The object of my quest was to ride the Durango and Silverton Narrow Gauge Railroad, a train I had missed on a couple of occasions. This trip being the occasion of my fiftieth year on the planet, I splurged for two nights and two rooms at the General Palmer Hotel, next door to the train station. Who is General Palmer? A Civil War veteran who built the Denver and Rio Grande Railroad is who. The original ambition had been to build a line from Denver to Mexico City. Americans know the Rio Grande as the Mexican Border, but it flows to that role from Southern Colorado down through New Mexico. Anyway, he had to battle the Santa Fe railroad. The battles were fought in state and federal courts and with guns in the Royal Gorge and Raton passes. Ultimately, the narrow-gauge Denver and Rio Grande curved not South to Mexico, but West through the Rocky Mountains to tap lucrative mine traffic. They built a branch line to Silverton, where Silver and Gold were mined. (“Silver … mined by the ton!”) The last of the mines closed in 1992, but the first tourist train, “The Silverton,” began running in 1947. Durango sprouted a tourist district near the station in subsequent decades. The Durango and Silverton was spun off in 1980, and when the world isn’t on fire, steam trains run daily from Durango. Though, in the winter, they only run as far as Cascade Canyon.

The General Palmer is a comfortable hotel, ideally located for catching the morning train at 9:15. The gentle toots next door remind you that Train Time approaches, so finish breakfast! There were three options for tickets: First Class 21+, where you get to sit at a table far from any children and drink, I guess; First Class, which is a glass-top observation car built a decade ago; and Coach Class, which is upholstered seating in vintage passenger cars. I wanted to ride a properly old train, and the old coach cars have toilets, so I opted for thrifty seats with handy access to bathrooms.

D&S 482 is in the Durango yard. The engineer is standing on the walkway along the boiler. The engine is shooting some steam straight into the sky. Mountains are visible as the backdrop.

The Engineer inspects D&S steam engine 482 at Durango station.

The desk clerk, himself a father, gave me a list of budget-friendly family activities. First on the list is a hamburger place on the other side of the downtown area that will serve you a burger for $3.50. That sounds swell, but when you’re travelling hamburgers become the stopgap food for when you’re hungry and desperate for something predictable. Our first night in town we dined at a saloon in the other fancy old hotel a block away. We were waited on by “saloon girls” in corsets and fishnets and sensible flat shoes. The ladies were upstaged by a guitar player. At each table there was a two-page menu of songs that he knew, and he knew others as well. We had fun singing along between bites of tasty food. The second night, after our train ride, we went to another restaurant a block away that was the sister of a concert venue. The service was stellar and the delicious food a little more creative than we had hoped. My wife had the prime rib, and I indulged a boozy milkshake for dessert.

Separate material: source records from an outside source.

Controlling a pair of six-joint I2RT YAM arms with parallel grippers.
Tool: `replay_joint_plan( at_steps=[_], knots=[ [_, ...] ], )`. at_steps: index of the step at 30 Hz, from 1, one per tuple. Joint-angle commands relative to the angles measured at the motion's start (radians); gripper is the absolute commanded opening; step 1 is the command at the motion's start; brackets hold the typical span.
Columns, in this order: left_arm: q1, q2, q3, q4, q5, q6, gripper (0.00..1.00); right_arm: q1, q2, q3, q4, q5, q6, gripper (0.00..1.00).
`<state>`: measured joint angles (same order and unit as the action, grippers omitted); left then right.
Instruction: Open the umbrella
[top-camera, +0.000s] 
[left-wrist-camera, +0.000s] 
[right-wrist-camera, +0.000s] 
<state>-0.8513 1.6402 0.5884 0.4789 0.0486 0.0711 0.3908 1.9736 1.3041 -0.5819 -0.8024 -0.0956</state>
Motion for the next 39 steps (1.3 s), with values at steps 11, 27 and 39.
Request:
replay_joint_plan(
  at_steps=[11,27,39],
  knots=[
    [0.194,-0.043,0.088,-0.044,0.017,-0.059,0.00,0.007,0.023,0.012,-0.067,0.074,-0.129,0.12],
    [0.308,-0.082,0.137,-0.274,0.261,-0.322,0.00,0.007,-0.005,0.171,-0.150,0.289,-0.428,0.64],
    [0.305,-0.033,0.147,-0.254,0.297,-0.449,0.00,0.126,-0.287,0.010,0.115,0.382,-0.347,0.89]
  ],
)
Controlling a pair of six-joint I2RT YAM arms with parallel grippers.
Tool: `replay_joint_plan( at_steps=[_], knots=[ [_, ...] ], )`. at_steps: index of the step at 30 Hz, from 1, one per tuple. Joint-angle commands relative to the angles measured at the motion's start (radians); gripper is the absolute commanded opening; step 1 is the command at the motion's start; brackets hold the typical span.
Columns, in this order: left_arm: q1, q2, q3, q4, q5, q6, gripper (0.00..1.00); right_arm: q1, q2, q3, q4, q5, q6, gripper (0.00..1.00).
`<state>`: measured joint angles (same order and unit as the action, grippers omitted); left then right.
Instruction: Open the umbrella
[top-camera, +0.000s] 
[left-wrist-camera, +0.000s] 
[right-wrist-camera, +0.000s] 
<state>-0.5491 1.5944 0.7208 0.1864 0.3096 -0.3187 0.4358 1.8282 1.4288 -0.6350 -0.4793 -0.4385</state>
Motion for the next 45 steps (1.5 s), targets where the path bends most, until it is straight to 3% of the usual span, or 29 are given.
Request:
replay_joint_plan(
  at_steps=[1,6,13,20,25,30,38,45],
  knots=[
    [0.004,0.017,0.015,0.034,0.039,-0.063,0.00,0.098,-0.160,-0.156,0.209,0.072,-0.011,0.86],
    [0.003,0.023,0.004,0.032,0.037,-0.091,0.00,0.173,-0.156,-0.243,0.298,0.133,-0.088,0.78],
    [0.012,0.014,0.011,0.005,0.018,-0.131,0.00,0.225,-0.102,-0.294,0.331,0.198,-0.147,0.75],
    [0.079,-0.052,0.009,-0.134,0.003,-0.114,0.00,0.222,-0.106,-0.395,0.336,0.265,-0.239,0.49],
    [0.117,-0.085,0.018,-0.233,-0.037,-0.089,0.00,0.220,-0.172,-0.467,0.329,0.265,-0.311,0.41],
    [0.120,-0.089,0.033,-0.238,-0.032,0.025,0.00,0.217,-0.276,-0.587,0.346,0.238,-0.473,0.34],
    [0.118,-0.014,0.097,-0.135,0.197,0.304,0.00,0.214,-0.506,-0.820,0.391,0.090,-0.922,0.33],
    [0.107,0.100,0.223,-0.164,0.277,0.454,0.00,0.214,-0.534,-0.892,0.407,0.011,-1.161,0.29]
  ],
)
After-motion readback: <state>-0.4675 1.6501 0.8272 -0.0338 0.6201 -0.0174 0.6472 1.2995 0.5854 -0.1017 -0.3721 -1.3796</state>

Upper right, a steam engine pulling wooden orange passenger cars. Lower left, the river. In the near ground, a rocky cliff, forest in the far ground.

A “postcard view” of the Durango & Silverton chugging up the mountain, the Animas River far below.

Between those dinners we caught The Train, which is the whole point of visiting Durango. General Palmer serves a breakfast buffet next to a gallery looking out at the railroad. Eat your eggs and amble over to the train at 9am. Fifteen minutes later, you start to move and smile at the gusto with which the engineer whistles the train’s way through Durango. Up the river. Higher. Higher. Before very long you’re chugging along cliff faces between a river gorge and rock walls. Trees and rocks and river, and on our journey, snow that grew from a hint of dust to a flurry of floppy wet April flakes as we climbed the mountain. There’s a reason the train only runs halfway to Silverton in April: the mountains of Colorado get extra months of Real Winter.

A steam engine, viewed from an angle toward the front, puffs out a bit of steam in the snow in the woods.

D&S 473 poses for photos on the Wye track at Cascade Canyon, on a wintertime excursion before the return to Durango.

It is a five-hour excursion. The passengers in coach class began to mingle. Our section was older men from the Midwest with familiar relationships to the University of Illinois and Purdue. The chatty great grandpa who used to hang drywall in Florida asked the conductor his age: seventy-eight. Great Grandpa was a mere seventy-six! Folks wandered to the snack car for something to do and we took turns standing in the open-walled observation car, gawking at the scenery and testing our camera skills until numb hands coaxed us back inside. The observation car was two back from the Engine, and as the engine chuffed over a bridge it shot off extra steam on either side. What’s going on? In a moment, we saw the rainbows!

Danny and his Wife smile at the camera. Grey sky above, river below, snow blowing past.

My Sweetheart and I together on a snowy bridge over a river at the end of the world.

The train backed into a wye track at Cascade Canyon, and we had 45 minutes to frolic. I walked around the train, took selfies with the engine. The snow fell faster. The Earth was quiet. I walked back and found the end of the track, then up a short trail to a bridge over the river, just downstream from where a tributary joined. Most folks by this time had returned to the warmth of the train. My wife and I enjoyed a quiet moment with the snowy river. Back at the train, I lingered alone, enjoying the scene, the quiet, and letting the snow accumulate on my shirt. As the conductor came along, preparing for departure, I climbed back up the stairs, for our return trip to The World.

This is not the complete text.